▸ **Aim of the exercise**: Reproduce the records below exactly, but only between the lines holding "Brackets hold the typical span" and "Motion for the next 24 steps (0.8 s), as", inclusive.

▸ **The records**:
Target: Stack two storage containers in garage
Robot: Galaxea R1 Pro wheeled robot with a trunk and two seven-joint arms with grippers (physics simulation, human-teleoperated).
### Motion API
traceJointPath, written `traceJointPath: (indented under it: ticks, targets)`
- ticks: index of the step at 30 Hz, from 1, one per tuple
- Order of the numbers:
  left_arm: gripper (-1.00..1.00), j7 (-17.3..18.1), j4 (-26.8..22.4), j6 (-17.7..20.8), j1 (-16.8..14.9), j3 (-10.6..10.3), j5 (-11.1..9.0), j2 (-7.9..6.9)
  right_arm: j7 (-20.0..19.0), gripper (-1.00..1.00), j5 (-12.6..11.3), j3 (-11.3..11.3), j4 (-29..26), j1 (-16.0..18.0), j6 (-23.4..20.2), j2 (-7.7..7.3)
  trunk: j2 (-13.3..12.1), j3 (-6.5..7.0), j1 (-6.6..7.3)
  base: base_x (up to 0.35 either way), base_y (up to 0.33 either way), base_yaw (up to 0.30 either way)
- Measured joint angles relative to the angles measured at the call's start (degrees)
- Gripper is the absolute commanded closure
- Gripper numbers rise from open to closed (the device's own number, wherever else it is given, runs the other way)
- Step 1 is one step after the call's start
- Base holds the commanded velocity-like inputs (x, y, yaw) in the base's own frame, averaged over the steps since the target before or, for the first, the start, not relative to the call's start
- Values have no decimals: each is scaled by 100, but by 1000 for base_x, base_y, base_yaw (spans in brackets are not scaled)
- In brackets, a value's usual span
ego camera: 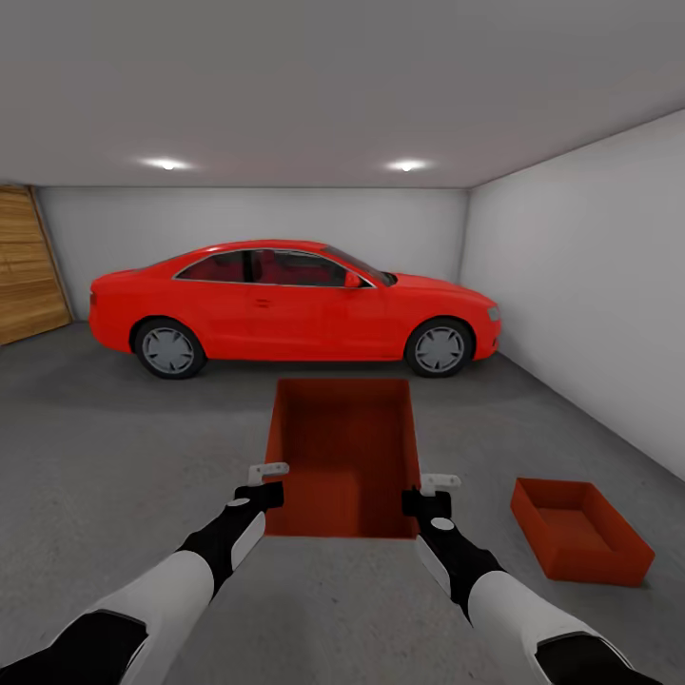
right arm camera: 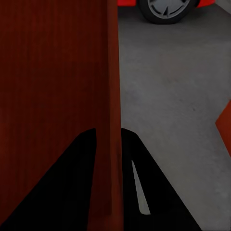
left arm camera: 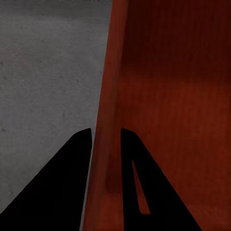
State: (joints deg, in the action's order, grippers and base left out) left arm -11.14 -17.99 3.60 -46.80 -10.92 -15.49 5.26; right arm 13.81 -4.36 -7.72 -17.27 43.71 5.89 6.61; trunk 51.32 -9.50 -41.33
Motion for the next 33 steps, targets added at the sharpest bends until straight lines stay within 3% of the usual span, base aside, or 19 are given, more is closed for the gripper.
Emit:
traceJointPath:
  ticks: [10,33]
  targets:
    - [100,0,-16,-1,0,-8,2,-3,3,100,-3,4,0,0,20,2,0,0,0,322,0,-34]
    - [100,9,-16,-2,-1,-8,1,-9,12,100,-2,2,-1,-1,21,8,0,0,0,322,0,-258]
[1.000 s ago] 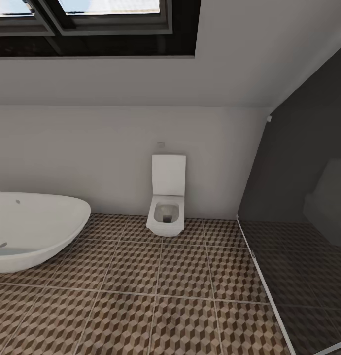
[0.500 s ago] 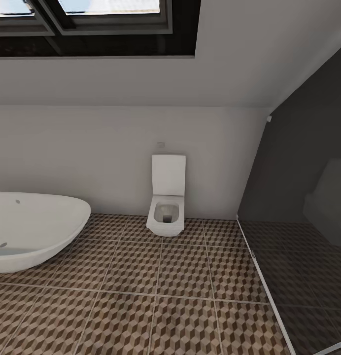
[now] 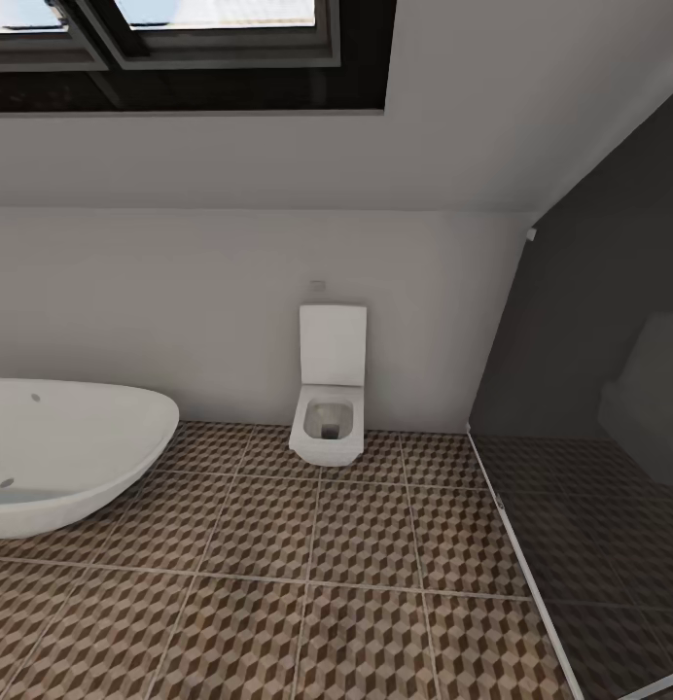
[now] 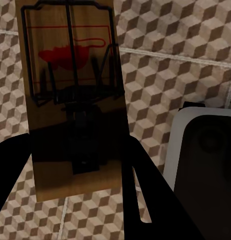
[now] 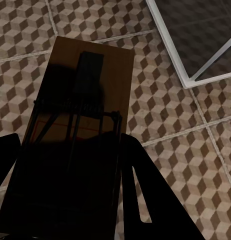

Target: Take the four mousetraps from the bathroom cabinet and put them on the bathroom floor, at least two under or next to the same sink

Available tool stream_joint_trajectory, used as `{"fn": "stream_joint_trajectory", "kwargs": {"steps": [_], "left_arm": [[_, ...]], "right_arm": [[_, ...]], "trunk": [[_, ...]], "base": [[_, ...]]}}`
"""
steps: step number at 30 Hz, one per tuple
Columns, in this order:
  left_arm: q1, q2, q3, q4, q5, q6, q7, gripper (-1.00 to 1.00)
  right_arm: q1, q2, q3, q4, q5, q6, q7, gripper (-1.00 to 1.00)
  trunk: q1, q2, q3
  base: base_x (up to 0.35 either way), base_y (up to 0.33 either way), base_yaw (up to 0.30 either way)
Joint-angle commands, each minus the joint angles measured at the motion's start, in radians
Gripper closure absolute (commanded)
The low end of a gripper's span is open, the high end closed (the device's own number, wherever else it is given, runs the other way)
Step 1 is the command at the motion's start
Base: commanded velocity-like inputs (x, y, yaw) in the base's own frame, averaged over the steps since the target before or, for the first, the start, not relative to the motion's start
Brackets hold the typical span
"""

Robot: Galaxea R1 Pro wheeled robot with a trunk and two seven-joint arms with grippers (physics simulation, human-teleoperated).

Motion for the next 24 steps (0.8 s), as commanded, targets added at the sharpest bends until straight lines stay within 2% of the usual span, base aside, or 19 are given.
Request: {"fn": "stream_joint_trajectory", "kwargs": {"steps": [1, 24], "left_arm": [[-0.001, -0.001, -0.007, 0.003, -0.002, -0.003, 0.006, 1.0], [-0.001, -0.001, -0.007, 0.003, -0.002, -0.003, 0.006, 1.0]], "right_arm": [[-0.001, 0.0, 0.009, 0.0, -0.002, -0.001, -0.009, 1.0], [-0.001, 0.0, 0.009, 0.0, -0.002, -0.001, -0.009, 1.0]], "trunk": [[0.001, -0.002, -0.002], [0.001, -0.002, -0.002]], "base": [[0.0, 0.0, 0.0], [0.0, 0.0, 0.0]]}}
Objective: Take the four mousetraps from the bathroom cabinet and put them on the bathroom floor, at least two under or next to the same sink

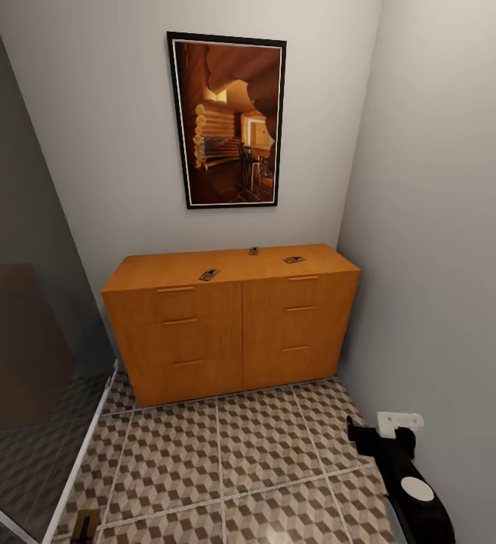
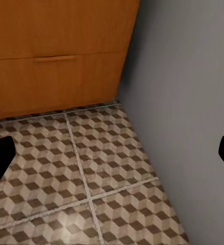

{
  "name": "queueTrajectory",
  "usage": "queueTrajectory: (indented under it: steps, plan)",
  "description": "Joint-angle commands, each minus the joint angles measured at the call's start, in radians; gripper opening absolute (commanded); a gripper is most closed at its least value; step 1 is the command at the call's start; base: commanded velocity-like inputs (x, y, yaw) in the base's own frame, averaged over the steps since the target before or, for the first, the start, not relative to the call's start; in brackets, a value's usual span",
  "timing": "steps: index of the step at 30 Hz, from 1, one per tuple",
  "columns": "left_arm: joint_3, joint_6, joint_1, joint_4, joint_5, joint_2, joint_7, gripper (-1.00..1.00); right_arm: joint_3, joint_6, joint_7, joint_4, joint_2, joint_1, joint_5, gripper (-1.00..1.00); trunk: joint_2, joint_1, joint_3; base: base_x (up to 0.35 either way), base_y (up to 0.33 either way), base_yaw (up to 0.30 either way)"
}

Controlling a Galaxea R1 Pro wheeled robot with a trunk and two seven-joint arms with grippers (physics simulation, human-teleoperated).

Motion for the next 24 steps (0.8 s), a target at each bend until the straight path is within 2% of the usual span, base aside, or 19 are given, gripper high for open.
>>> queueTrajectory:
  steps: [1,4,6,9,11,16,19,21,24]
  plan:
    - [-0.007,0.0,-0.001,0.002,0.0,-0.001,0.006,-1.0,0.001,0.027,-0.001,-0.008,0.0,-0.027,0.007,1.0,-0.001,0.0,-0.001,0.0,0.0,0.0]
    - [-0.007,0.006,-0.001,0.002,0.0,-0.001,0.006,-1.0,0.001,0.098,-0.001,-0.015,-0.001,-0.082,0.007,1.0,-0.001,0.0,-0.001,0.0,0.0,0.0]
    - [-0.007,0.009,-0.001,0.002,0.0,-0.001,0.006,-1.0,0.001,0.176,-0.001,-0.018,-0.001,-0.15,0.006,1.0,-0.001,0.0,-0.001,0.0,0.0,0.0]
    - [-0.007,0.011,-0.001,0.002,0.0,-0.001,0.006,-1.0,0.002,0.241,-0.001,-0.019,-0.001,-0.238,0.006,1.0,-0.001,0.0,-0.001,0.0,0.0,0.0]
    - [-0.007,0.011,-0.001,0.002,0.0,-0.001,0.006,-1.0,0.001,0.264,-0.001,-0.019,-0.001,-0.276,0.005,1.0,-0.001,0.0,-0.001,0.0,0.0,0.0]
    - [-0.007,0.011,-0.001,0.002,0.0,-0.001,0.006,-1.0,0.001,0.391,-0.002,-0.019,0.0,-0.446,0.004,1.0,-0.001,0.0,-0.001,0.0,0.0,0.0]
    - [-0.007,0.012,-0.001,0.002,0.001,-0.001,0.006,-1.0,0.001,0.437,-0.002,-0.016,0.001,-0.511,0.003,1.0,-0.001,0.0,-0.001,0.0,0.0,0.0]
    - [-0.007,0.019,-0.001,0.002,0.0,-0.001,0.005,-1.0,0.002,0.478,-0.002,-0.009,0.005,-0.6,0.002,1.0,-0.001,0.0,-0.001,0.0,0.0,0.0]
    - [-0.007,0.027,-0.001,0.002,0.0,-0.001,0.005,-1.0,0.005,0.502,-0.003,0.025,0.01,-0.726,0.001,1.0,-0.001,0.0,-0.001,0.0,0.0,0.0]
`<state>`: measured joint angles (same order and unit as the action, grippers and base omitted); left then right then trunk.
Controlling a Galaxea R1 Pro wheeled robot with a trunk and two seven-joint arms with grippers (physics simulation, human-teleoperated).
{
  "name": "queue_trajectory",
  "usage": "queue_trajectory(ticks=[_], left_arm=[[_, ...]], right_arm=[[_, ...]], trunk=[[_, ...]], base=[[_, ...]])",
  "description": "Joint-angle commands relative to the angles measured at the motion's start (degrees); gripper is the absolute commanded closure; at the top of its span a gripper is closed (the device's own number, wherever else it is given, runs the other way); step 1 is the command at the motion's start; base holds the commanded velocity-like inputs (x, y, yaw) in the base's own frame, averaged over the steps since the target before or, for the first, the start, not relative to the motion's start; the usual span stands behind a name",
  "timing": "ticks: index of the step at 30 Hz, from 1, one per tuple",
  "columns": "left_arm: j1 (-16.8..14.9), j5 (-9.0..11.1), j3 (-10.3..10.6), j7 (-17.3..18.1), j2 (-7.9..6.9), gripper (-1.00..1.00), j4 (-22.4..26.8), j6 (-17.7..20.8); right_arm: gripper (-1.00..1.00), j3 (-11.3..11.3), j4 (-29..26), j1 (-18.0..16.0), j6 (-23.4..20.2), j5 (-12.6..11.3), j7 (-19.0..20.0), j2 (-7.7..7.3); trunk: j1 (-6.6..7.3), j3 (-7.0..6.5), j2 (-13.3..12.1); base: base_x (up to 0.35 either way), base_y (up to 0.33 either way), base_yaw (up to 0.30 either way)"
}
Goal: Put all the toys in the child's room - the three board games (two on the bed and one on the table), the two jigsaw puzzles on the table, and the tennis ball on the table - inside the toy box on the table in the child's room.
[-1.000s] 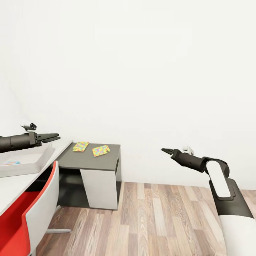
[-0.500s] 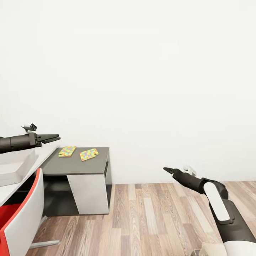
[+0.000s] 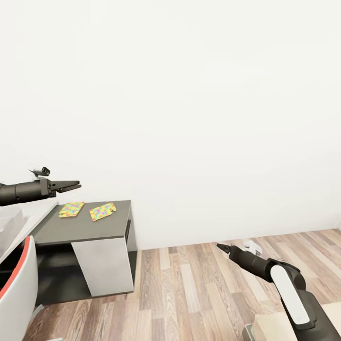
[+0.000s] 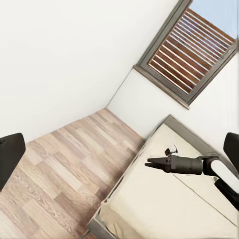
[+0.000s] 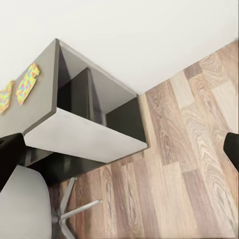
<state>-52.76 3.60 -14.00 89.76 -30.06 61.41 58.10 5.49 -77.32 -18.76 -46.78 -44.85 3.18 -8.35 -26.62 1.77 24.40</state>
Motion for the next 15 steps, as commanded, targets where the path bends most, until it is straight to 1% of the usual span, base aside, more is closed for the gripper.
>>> queue_trajectory(ticks=[1,5,9,12,15], left_arm=[[0.0,0.0,0.0,0.2,-0.02,-1.0,-0.1,0.4],[0.5,0.0,0.0,0.2,-0.01,-1.0,-0.4,-0.5],[1.2,-0.1,0.0,0.2,0.0,-1.0,-0.5,-0.8],[2.3,-0.1,-0.1,0.2,0.08,-1.0,-0.5,-1.2],[3.7,-0.1,-0.1,0.2,0.27,-1.0,-0.5,-3.4]], right_arm=[[-1.0,0.1,0.0,0.2,0.0,0.3,0.4,-0.02],[-1.0,-0.2,-0.3,2.2,2.1,0.2,1.2,-0.3],[-1.0,-0.2,-0.4,2.6,2.6,0.3,2.7,-0.39],[-1.0,-0.2,-0.5,2.8,2.8,0.3,3.5,-0.47],[-1.0,-0.2,-0.6,2.9,2.8,0.3,3.8,-0.49]], trunk=[[-0.04,0.06,0.1],[-0.04,-0.22,0.1],[-0.04,-0.49,0.1],[-0.04,-0.7,0.1],[-0.04,-0.91,0.1]], base=[[0.0,0.0,-0.218],[0.0,0.0,-0.218],[0.0,0.0,-0.218],[0.0,0.0,-0.218],[0.0,0.0,-0.218]])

▸ **Response box**:
Brackets hold the typical span
"""

Robot: Galaxea R1 Pro wheeled robot with a trunk and two seven-joint arms with grippers (physics simulation, human-teleoperated).

Motion for the next 24 steps (0.8 s), as commanded, targets added at the sharpest bends until straight lines stay within 2% of the usual span, base aside, or 19 are given.

Nothing more is needed to finish the exercise.